A Girl and Her Father

Of all biblical stories, Esther is among the best-known and most retold. There is good reason for this. It is a complete and satisfying tale, with peril and victory, with an underdog who wins, a villain who gets his comeuppance, and a brave, beautiful heroine. Its attraction is enormous, but a curious pattern emerges among the re-tellings. Even while staying faithful to the facts of the story, many re-tellings shift the dramatic and emotional center from Esther and Mordecai to Esther and Xerxes. The story of Esther is commonly told as a romance, but in the Bible, the relationship that matters most is the one between Esther and Mordecai.

Esther and Mordecai were cousins, but their relationship is defined by the fact that Mordecai adopted Esther after her parents died, taking her in and raising her. (Somewhat-irrelevant side note: This phenomenon – family members of the same generation but of vast age differences – occurred more frequently in ancient times than in modern, for various reasons.) Mordecai was, in effect, Esther’s father. This relationship drives forward the story: Mordecai’s concern for Esther leads to his vigils at the palace gate, through which he both saves the king’s life and incurs Haman’s animosity; it is Mordecai who explains to Esther (cloistered in the palace) the plot to annihilate the Jews and persuades her to act; Mordecai and Esther together save the Jews and later establish the celebration of Purim.

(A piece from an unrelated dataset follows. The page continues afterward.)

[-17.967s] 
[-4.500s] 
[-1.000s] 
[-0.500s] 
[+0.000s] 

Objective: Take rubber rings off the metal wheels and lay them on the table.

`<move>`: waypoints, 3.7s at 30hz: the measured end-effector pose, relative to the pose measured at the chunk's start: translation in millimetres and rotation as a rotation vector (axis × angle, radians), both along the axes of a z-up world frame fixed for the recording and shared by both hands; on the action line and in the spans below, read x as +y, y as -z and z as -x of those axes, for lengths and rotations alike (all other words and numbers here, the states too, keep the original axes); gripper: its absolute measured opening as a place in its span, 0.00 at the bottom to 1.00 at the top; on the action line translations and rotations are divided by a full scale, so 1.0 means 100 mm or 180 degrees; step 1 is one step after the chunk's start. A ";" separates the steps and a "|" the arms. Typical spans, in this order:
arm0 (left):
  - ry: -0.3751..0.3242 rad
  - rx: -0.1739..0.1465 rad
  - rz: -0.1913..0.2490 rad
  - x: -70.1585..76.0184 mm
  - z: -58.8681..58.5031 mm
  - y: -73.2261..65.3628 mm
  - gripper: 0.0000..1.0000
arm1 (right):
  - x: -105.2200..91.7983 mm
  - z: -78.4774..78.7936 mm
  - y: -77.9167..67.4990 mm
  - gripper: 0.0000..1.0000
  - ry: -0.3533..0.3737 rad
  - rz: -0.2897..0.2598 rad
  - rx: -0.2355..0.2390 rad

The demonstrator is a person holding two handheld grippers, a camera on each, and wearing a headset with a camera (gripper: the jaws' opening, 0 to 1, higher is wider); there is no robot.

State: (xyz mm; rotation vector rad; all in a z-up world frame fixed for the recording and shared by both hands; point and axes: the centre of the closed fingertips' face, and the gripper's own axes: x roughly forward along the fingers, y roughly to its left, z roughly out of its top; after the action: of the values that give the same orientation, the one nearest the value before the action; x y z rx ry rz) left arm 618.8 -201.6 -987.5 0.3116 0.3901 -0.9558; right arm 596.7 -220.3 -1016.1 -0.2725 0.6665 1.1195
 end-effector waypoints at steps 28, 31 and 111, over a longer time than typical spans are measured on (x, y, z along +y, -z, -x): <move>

Esther and Mordecai are also at the heart of the story’s spiritual and emotional power. Esther commands the fasting and prayer in preparation of her bid to save the Jews; Mordecai makes the immortal statement that she became queen “for such a time as this.” It is their lives, their family, and their people brought beneath the shadow of ruthless slaughter. It is their relationship – and emphatically not the relationship between Esther and Xerxes – that is demonstrated to be one of mutual affection: Mordecai walked in a courtyard of the palace every day to find out how Esther was after the king’s officials took her; Esther was “in great distress” at the news of Mordecai’s distress.

Esther’s relationship with Xerxes was, of course, marriage – but marriage to a despot of ancient Persia, and that is a very qualified thing. He practiced, and pretended, no sexual fidelity toward her; consider that he slept with all her rivals for the queenship and then kept them as concubines within his palace. It is evident, too, that Xerxes and Esther didn’t really live together. They only visited at such times when Xerxes wished it – and he could go whole months without wishing it. No detail more sharply illuminates their relationship than the fact that Esther was deathly afraid to go to Xerxes without his summons. In the pivotal moment, Xerxes treated her with regard, but to the end their interactions were those of an absolute sovereign and a favored inferior. Esther was Xerxes’ queen more than she was his wife (though that also, to be fair, had its privileges). It should be noted, too, that Xerxes was an alien to the spiritual concerns of Mordecai and Esther and wholly safe from the death that threatened both of them. Xerxes is an ambivalent figure at best, and a hero on no consideration.

Why, then, do interpretations of the story so often fix on the supposed romance between Esther and Xerxes? The answer is simple, a truth that has long frustrated readers who prefer fantastical stories: People would rather hear about romance. To many people, a romantic relationship – even one as distant and asymmetrical as the marriage of a Persian despot and his queen – is inherently more interesting than a father-daughter relationship, even if it saves a nation from genocide.